In 2005, Mills James purchased a 20000 sqft building on 2.5 acre in the Westbelt complex off Roberts Road, west of I-270, to house the technical facilities of its meetings and events group. In 2006, a building expansion enclosed the loading docks and added space for a scene shop and set storage.

In 2007, the company announced the formation of its Employee Stock Option Plan [ESOP] which would transfer partial ownership of the firm to its associates.

In February, 2010, Mills James expanded its Cincinnati operation to better serve its clients in the tri-state region (southwestern Ohio, southeastern Indiana and northern Kentucky.) The firm added staff and facilities to offer more video, broadcast, audio and corporate meeting and special event services.

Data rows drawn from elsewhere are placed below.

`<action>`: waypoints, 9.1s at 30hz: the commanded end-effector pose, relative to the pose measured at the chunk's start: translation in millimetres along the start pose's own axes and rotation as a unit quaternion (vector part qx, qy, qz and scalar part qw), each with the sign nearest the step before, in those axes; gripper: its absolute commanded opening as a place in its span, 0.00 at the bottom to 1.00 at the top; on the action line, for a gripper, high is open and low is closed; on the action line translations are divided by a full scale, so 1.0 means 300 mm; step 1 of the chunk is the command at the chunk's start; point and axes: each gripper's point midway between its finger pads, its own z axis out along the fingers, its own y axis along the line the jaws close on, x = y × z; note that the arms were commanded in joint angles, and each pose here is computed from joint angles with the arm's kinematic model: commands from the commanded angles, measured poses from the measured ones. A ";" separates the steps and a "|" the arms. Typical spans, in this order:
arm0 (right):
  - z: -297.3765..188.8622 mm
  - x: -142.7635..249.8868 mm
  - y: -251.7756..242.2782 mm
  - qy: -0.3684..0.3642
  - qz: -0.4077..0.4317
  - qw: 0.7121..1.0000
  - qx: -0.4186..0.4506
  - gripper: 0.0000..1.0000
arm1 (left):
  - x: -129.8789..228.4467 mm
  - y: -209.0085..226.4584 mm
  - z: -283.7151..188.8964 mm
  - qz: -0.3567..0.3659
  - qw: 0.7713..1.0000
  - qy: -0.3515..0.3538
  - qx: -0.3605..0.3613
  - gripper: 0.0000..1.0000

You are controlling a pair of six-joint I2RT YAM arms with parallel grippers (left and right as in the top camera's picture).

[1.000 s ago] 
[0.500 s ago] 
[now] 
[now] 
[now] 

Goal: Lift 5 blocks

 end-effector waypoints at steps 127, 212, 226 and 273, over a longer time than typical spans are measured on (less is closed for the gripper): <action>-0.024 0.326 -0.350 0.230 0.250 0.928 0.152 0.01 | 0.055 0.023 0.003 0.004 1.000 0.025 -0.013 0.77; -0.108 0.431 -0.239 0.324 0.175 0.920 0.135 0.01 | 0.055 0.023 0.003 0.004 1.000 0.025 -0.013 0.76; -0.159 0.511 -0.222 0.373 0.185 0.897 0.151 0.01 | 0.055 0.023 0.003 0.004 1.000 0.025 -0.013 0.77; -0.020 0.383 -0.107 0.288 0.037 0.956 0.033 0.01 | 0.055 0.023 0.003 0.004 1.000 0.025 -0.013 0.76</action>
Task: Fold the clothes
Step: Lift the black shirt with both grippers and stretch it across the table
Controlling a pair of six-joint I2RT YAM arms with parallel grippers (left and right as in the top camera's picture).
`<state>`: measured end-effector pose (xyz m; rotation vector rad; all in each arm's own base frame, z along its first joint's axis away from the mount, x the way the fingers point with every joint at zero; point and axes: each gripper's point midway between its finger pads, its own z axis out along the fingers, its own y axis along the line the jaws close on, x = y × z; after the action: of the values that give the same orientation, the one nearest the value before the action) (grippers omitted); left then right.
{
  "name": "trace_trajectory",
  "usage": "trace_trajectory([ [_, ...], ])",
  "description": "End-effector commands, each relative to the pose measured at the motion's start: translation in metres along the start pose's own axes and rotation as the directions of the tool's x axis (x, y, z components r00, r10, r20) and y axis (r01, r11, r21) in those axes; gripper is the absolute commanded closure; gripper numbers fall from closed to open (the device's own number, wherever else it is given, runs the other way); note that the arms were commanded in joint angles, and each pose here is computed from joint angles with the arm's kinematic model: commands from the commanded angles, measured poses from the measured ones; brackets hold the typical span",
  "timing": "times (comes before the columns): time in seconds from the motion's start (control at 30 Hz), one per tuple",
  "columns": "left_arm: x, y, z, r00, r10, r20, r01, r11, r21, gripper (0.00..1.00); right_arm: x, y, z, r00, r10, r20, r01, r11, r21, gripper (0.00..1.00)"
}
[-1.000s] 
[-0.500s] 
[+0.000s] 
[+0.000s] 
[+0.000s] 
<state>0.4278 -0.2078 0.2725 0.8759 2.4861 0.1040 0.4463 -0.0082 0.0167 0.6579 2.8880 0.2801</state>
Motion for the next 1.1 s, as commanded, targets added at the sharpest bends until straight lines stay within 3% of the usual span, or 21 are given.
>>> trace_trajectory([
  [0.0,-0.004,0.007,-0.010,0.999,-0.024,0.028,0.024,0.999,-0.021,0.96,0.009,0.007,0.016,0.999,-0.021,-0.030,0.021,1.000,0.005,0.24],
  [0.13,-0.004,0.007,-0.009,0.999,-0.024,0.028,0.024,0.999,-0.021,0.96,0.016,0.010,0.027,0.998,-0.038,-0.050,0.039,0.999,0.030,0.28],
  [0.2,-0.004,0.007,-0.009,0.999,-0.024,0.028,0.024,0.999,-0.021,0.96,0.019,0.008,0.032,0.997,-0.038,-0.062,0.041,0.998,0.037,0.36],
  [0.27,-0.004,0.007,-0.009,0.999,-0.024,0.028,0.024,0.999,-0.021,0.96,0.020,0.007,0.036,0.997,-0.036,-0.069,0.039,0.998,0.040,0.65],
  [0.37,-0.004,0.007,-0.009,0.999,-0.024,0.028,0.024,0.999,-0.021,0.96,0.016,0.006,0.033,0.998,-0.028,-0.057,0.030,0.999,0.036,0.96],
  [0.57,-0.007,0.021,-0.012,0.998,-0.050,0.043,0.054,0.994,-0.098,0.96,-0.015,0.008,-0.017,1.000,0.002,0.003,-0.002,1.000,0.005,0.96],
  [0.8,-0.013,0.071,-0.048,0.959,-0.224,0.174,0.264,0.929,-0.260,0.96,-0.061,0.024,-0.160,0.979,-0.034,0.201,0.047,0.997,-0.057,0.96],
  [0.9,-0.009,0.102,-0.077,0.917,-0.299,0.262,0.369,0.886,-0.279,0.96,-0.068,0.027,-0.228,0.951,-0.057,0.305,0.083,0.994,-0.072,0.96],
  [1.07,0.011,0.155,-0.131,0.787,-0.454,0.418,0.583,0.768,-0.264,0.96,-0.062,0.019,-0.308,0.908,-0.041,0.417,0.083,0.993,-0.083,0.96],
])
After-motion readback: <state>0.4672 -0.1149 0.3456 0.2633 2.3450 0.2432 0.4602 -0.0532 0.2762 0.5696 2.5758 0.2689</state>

In 2011, Mills James undertook a year-long expansion and upgrade of its teleproduction facilities including construction of a third studio and two additional editing suites as well as upgrades to its video transmission, compression and live event capabilities. Later in the year, Mills James expanded its digital signage services with the launch of VitalSigns, a digital signage solution that combines hardware, message creation, content managagment and long term support into a single service.

In 2013, Mills James opened its Cleveland operation, with studio, video editing and digital fiber optic video transmission facilities designed for broadcast programming and news feeds. It is home to The Ohio Lottery's daily drawings broadcasts, which are carried by a statewide network of television stations.

Today, Mills James is 100% employee-owned, managed by a board of directors.